McGreal also explained how “a campaign by white Afrikaner farmers, through an organization called AfriForum” has long sought to influence Trump’s circle, pushing “the idea of a white genocide in South Africa”. And this far-right conspiracy theory fits in well with appeals to Trump’s electoral base.

Keeping the far right on side

One US survey found that around a third of people believed in the ‘white genocide’ (or ‘great replacement’) conspiracy theory in some way.
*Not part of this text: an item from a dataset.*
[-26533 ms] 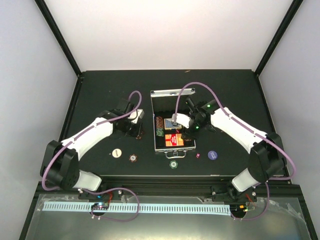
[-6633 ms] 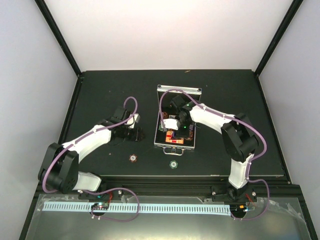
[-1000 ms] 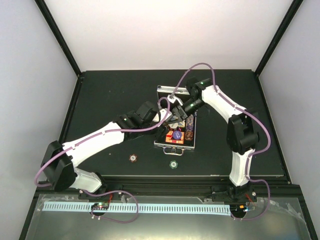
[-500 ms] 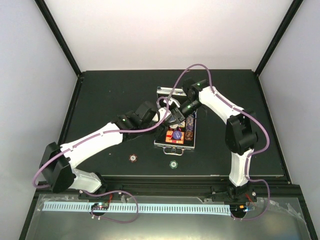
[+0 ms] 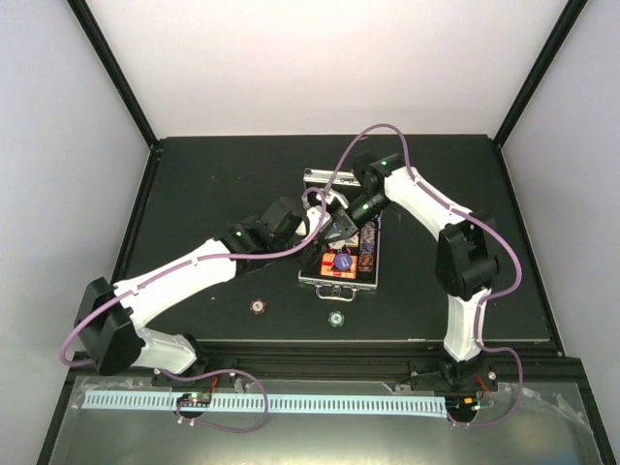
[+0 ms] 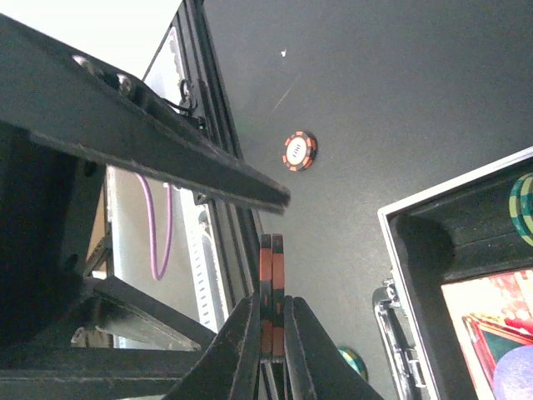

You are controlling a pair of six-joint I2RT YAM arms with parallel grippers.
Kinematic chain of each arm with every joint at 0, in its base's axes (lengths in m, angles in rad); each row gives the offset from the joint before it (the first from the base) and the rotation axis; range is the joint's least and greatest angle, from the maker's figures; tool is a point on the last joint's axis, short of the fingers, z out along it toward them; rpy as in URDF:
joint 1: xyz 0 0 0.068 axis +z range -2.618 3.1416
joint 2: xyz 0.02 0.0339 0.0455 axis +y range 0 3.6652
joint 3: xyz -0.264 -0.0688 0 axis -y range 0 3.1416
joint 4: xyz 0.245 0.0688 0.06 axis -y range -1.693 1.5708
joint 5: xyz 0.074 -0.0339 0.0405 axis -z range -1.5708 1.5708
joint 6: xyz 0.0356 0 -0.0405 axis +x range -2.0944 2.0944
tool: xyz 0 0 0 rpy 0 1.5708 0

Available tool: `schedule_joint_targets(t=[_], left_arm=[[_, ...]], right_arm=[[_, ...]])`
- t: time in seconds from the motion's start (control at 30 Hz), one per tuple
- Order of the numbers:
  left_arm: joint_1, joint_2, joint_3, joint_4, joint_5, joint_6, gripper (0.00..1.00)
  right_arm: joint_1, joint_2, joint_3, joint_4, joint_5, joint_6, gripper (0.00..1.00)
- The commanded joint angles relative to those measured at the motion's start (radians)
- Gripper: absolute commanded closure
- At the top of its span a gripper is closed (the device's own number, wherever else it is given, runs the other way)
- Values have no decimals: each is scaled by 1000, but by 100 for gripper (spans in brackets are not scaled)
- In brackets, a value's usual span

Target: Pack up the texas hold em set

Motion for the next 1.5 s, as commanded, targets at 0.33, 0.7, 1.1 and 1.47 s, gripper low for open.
schedule_joint_targets(t=[0.33,0.7,1.1,1.47], left_arm=[[2,-304,-194,-101,-82,-104,29],[6,-303,-261,-100,-79,-177,30],[8,-271,-247,-119,-94,-182,31],[11,-259,-262,-138,-112,-199,31]], right_arm=[[6,-117,-18,-36,276,-200,99],[6,-302,-340,98,655,-552,99],[7,-244,-409,213,705,-591,99],[10,-230,-444,266,749,-633,99]])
The theory claims elites have sought to build a workforce of cheaper immigrant workers and that white people in Western countries will cease to exist in the future because immigrants of colour tend to have more children.

It’s a theory that fits in very well with the type of anti-immigrant dogwhistling of Trump and other far-right figures because it gives working-class white people an extra reason to fear immigrants and focus on them rather than on the actual economic order responsible for their problems.

That’s why media and political elites allude to it, attracting the support of people with numerous problematic psychological traits and violent anti-democratic tendencies in the process.

As openDemocracy has written:

The networked nature of the modern far right means that rather than coalescing around a physical leader, they instead organise around a shared ideology and aim: the Great Replacement conspiracy theory

It added that:

All of this is supposedly being orchestrated by “cultural Marxists”, a catch-all term that includes liberal elites, feminists, Black Lives Matter activists, LGBTQ+ people and Jewish people.

In particular, longstanding far-right agitator Stephen Yaxley-Lennon (aka ‘Tommy Robinson’) has leaned into this conspiracy theory. And it seems like no coincidence that he has recently received significant support from Elon Musk.

Trump’s attack on South Africa, then, is a prime example of the dangerous power that the axis of billionaires, imperialists, colonialists, and fascists wields in today’s world.